French international banking group BNP Paribas has cut its GDP growth outlook for South Africa to a contraction of 0.2% in 2020, on the back of continued load shedding and the global impact of the Covid-19 coronavirus.
The group said it already had a sub-consensus view on South Africa before the cut at 0.4%, with most GDP growth projections sitting between 0.5% and 0.9% for the year.
However, it said that “South Africa’s growth woes look set to worsen in the next few quarters. We project a 0.2% contraction in GDP this year, down from our already sub-consensus estimate of 0.4% growth”.
Prospects for 2021 have also been cut, with next year’s recovery now seen as 1.0% growth rather than the prior 1.3%, the bank said.
The two major factors contributing to this view are load shedding and the economic impact of the coronavirus pandemic.
BNP Paribas echoed market sentiments around the coronavirus in that much of the economic impact would be felt due to South Africa’s ties to the Chinese and European markets (which would be exacerbated if local cases – now sitting at 13 confirmed – led to further challenges).
“The impact of the Covid-19 virus on global activity is already becoming more apparent, with severe hits on activity in China and Europe – two of South Africa’s major trading partners – and the worst of it likely to come in H1,” the bank said.
“China represents a significant chunk of the value added in South Africa’s exports and domestic demand, as South Africa does in China’s intermediate imports. Accordingly, we expect the disruption to Chinese activity to weight down on South Africa’s already constrained supply and demand sectors.”
On the domestic side, the local energy supply crisis is also a major factor in the group’s sharp downward revision.
At the start of 2020, the banking group pencilled in 15 to 20 days of power cuts in the first half of the year – but this has already materialised, with much more load shedding expected to come.
“Eskom energy availability is still at alarmingly fragile levels, pointing to a bigger drag on activity and investment this year,” the bank said. “Energy availability close to 60% means more supply cuts are likely in H1, and then again in Q4 2020.”
Load shedding already had a major impact on economic growth in the the fourth quarter of 2019, where QoQ GDP numbers contracted by 1.4%, sending South Africa into a technical recession.

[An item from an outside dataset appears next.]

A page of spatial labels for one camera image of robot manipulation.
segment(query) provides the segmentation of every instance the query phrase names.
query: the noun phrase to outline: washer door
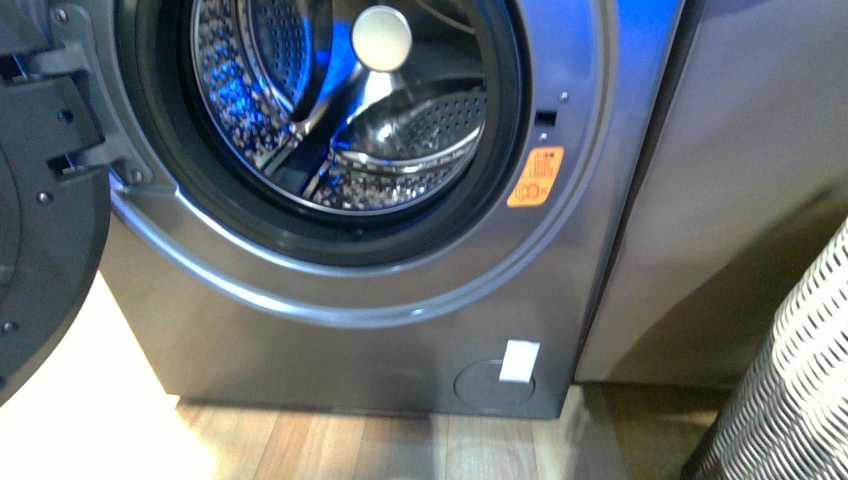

BNP Paribas said that the recessionary figures are expected to not only continue, but get significantly worse, with the group pencilling in a first quarter decline of 3% for 2020.
Unlike other countries, which are pushing through stimulus packages to counter the effects of the global market crash due to the coronavirus, BNP Paribas said South Africa simply does not have the fiscal room to do the same.
However, there is some room for the South African Reserve Bank (SARB) to make some rate cuts – and for some positive outcomes for wage talks between government and the public sector unions.
The group expects the SARB to cut rates by 25 basis points in March, May and July this year – totalling 75bps for the year.